Copy out exactly the stretch of the listing below that begins at the line containing "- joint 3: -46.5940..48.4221" and ends at the line containing "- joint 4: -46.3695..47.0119", and copy nothing outside it.

▸ **Supplied records**
○ ○ ○ ○ ○ ○ ○
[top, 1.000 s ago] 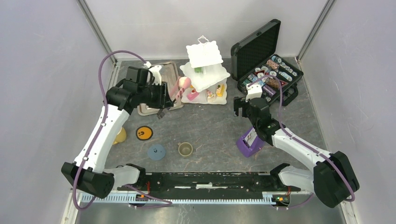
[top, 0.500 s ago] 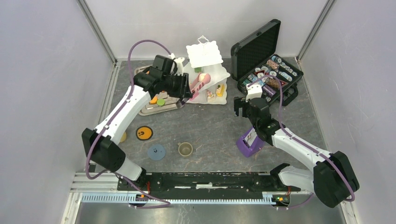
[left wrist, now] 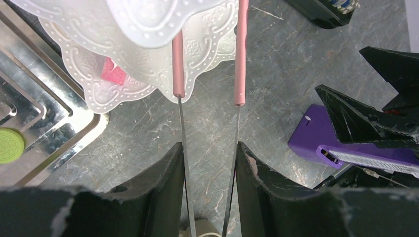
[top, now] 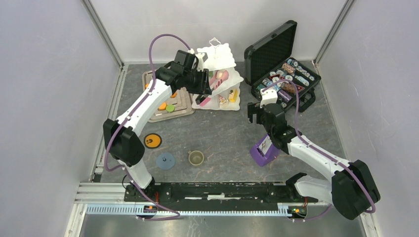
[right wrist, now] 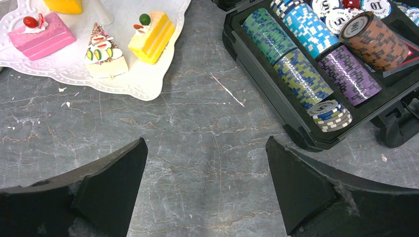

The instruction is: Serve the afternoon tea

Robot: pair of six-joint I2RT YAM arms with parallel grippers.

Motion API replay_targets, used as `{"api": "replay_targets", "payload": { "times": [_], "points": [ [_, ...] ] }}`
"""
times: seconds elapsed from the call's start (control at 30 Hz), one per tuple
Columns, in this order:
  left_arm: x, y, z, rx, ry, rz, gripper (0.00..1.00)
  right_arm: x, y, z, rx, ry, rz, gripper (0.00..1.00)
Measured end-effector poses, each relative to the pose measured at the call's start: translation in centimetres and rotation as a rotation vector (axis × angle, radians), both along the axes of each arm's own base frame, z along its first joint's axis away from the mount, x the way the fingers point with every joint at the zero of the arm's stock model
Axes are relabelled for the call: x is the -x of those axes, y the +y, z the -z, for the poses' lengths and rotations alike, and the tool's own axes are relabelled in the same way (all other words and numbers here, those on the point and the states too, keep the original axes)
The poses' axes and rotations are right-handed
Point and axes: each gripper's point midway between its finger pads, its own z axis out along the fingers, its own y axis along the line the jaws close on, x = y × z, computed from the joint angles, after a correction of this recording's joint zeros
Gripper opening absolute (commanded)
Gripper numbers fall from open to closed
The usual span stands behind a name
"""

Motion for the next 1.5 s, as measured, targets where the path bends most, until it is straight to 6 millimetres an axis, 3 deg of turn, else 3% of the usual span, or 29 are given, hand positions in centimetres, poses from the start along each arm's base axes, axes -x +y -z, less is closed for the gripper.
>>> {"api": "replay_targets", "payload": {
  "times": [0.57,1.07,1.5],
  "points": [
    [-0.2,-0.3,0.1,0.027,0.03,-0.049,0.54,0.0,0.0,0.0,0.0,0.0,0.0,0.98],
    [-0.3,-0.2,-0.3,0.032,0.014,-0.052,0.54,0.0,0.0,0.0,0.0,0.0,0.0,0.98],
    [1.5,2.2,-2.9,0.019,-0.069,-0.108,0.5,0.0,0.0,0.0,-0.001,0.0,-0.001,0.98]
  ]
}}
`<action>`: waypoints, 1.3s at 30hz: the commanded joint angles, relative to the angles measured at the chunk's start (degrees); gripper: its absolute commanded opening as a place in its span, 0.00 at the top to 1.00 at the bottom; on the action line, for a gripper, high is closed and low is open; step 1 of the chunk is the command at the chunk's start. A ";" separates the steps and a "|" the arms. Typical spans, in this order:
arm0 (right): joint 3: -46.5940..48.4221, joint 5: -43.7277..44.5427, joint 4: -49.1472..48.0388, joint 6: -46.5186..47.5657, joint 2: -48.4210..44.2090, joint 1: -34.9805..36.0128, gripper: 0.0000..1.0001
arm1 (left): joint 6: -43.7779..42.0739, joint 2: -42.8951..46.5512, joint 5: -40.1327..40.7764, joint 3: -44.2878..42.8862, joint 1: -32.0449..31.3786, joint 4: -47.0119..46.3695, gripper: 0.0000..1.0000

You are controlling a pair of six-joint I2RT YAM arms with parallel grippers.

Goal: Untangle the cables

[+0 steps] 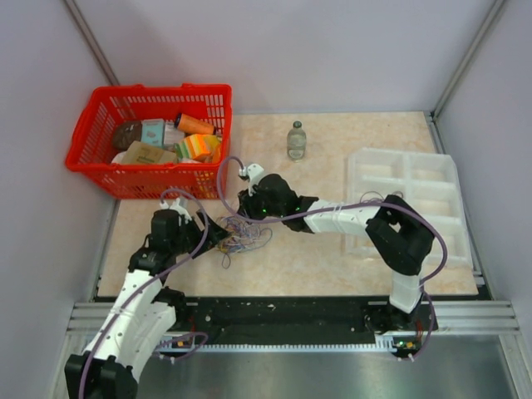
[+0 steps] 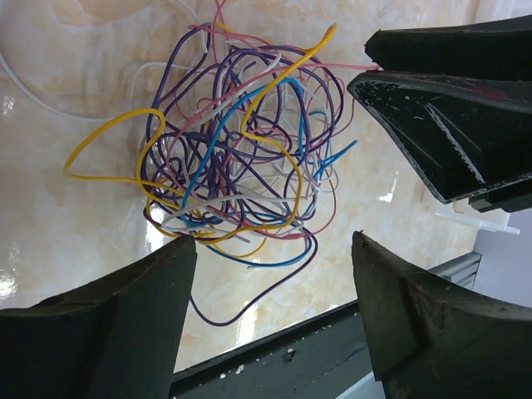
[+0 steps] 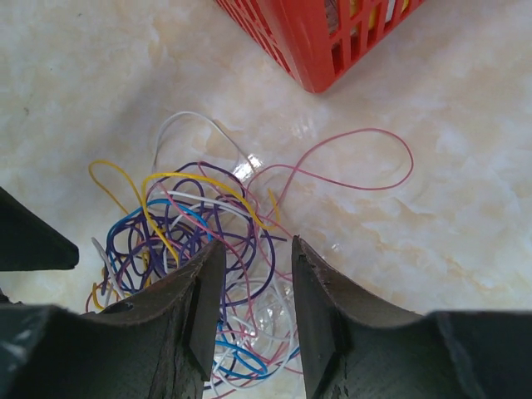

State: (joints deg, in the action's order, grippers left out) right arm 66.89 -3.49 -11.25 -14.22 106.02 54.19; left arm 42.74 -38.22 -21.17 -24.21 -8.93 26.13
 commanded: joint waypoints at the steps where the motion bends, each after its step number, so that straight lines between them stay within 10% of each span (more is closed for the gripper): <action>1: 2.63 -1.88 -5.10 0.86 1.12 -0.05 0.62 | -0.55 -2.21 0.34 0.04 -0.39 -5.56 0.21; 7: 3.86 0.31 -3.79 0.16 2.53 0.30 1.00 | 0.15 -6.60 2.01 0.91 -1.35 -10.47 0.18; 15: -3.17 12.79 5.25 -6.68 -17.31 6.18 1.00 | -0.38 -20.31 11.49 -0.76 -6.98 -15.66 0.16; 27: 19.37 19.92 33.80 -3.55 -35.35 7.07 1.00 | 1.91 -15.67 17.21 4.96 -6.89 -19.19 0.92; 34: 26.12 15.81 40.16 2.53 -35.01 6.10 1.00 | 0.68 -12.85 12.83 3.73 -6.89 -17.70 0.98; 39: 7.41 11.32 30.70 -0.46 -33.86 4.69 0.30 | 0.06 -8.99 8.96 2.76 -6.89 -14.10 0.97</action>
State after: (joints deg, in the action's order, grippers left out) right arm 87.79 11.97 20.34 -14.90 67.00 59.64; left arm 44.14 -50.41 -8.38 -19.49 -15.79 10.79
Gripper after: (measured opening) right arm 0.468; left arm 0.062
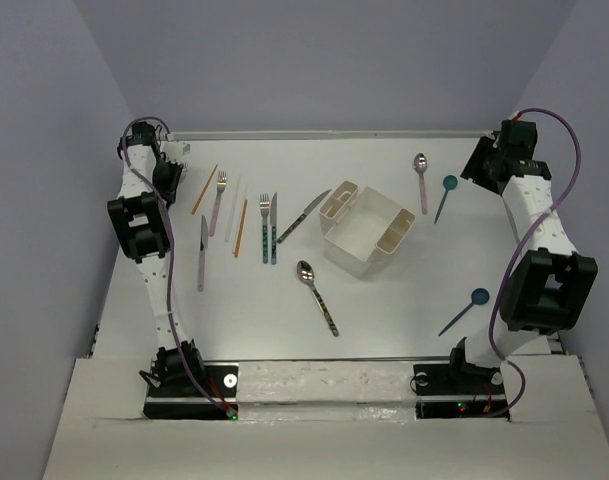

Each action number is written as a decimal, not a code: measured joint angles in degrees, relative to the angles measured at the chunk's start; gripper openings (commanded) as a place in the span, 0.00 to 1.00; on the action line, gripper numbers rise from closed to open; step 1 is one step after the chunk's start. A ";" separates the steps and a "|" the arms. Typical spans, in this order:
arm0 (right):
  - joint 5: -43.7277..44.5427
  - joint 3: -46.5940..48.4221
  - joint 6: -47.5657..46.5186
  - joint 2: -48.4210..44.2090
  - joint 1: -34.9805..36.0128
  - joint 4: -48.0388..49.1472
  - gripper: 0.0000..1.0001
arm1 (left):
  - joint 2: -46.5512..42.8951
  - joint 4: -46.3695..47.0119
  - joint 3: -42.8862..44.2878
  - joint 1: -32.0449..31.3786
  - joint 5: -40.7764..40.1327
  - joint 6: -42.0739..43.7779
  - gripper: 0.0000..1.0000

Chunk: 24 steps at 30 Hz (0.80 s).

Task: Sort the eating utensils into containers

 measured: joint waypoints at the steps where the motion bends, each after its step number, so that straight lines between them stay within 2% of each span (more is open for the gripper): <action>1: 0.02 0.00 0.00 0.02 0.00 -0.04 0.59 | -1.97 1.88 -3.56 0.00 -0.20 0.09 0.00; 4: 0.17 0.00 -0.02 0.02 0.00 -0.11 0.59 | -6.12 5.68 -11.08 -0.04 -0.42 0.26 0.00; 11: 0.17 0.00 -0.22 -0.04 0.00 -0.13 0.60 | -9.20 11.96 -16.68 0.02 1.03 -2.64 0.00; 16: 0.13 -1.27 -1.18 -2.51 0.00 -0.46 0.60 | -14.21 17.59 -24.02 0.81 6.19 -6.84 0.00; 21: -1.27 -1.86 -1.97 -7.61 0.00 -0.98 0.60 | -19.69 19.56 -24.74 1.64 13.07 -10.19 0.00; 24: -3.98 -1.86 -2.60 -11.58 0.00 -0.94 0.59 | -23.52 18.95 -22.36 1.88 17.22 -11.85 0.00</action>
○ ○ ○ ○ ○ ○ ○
▸ **Result of this task**
  - joint 3: -46.5940..48.4221
  - joint 6: -47.5657..46.5186
  - joint 2: -48.4210..44.2090
  - joint 1: -34.9805..36.0128
  - joint 4: -48.0388..49.1472
  - gripper: 0.0000..1.0001
arm1 (left):
  - joint 2: -46.5512..42.8951
  - joint 4: -46.3695..47.0119

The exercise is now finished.